Essa ideia que eu pensei em articular a partir do biográfico, essa dimensão do íntimo, do gesto e da memória. Eu acho que são três pontos muito importantes no seu trabalho: o íntimo, o gesto e a memória. A memória você coloca como um ponto central e o gesto também, que vão reescrever esse lugar do Eu e do Outro a partir do título mesmo da exposição, você fala disso, dessa escrita do Ser e do Sou. Também eu pensei nessa dimensão do retrato. Você trabalha muito com fotografia, e com um retrato. Claro que é uma ideia de retrato reinventada. Uma ideia do retrato que você reinventa completamente e fiquei querendo saber de você depois se eu pudesse falar um pouco sobre essa ideia do retrato, que é uma ideia também muito cara a história da arte, que atravessou a história da arte. Eu achei muito contemporânea à maneira como aquelas imagens, você de costas, e a maneira como o tempo, que é também um outro elemento central de seu trabalho, está presente ali A ferrugem que incide sobre o trabalho, essa coisa corroída, borrada desgastada, que é a própria incidência do tempo na subjetividade. E aí eu anotei uma fala sobre essa questão do Henri Focillon, que ele fala “O elogio da mão” e ele diz que “são necessárias as mãos para que se produza uma experiência de mundo. Não há arte sem a dimensão da mão, as mãos são capazes de solicitar, arrastar o espírito, fazê lo travar contato com o peso das coisas e da materialidade, ou numa fórmula que anuncia a obra tardia de Merleau-Ponty, quando esse toma distancia um pouco da fenomenologia, ele disse: “A possessão do mundo exigiu uma espécie de faro tátil tocar as coisas na visão que desliza pelo universo e pelos objeto”. É por isso que pro Focillon, eu completo, a mão é esse órgão privilegiado da experiência do mundo, da arte, dessa prática do gesto que a arte encarna”. Então ele vai nesse livro, nesse ensaio “O elogio da mão”, amarrar essa espécie de desenvolvimento de um estilo da marca de cada um a partir da mão. Fazendo esse ensaio pensando nesse convívio, que é um convívio que ele fala que foi esquecido até mesmo às vezes na história da arte, onde foi muito importante, e como isso hoje foi esquecido. Ele traz a dimensão do artífice, do artesão.
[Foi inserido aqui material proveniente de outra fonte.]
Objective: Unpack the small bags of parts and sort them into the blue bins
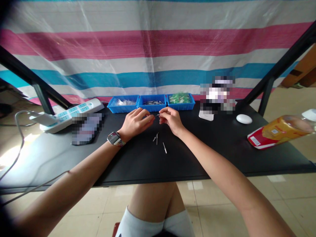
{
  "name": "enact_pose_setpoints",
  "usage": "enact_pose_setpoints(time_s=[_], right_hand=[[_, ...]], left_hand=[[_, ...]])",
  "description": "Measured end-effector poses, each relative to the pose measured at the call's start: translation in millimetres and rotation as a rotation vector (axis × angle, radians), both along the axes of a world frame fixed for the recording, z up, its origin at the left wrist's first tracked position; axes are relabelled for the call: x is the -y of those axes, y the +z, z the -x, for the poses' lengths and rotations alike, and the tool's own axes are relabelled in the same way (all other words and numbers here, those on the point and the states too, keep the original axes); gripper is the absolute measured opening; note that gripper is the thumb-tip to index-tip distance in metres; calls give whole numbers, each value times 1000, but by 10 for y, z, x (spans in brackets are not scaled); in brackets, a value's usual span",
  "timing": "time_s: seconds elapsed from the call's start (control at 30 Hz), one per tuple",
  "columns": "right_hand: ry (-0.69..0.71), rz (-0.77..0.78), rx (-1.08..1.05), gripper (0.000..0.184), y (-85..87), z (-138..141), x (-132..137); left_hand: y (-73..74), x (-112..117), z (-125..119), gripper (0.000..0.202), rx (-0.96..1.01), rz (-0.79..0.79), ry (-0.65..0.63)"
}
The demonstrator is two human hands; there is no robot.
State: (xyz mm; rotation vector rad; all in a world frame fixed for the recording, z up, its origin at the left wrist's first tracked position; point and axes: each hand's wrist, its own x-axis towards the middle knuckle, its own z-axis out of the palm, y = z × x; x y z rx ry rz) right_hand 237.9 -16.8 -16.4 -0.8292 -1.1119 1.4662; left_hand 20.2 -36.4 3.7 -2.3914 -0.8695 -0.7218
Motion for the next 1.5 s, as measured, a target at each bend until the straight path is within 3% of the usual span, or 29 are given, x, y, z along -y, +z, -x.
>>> enact_pose_setpoints(time_s=[0.33,0.77,1.07,1.5], right_hand=[[-3,-20,52,30,-1,13,10],[-9,-31,65,40,-26,24,5],[-19,-34,30,29,14,22,30],[-36,-65,30,28,48,32,48]], left_hand=[[-9,-32,3,21,100,38,43],[-14,-22,-6,21,74,-8,92],[-18,-48,16,26,128,58,70],[1,-31,38,28,159,95,70]])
Você disse “Eu gosto de fazer, eu gosto de montar e eu gosto de estar junto” como que isso, esse gesto da feitura, da fatura, com que isso é importante, traz de novo a dimensão desse gesto, dessa gestualidade, que é uma gestualidade perdida, é outra questão para pensar também, como que isso vem se colocando na arte hoje. Então eu acho que eu trouxe esses pontos para a gente conversar também, porque senão fica uma fala solitária. Gostaria de te ouvir também, ouvi as pessoas o que elas pensam do seu trabalho, como que elas pensam isso.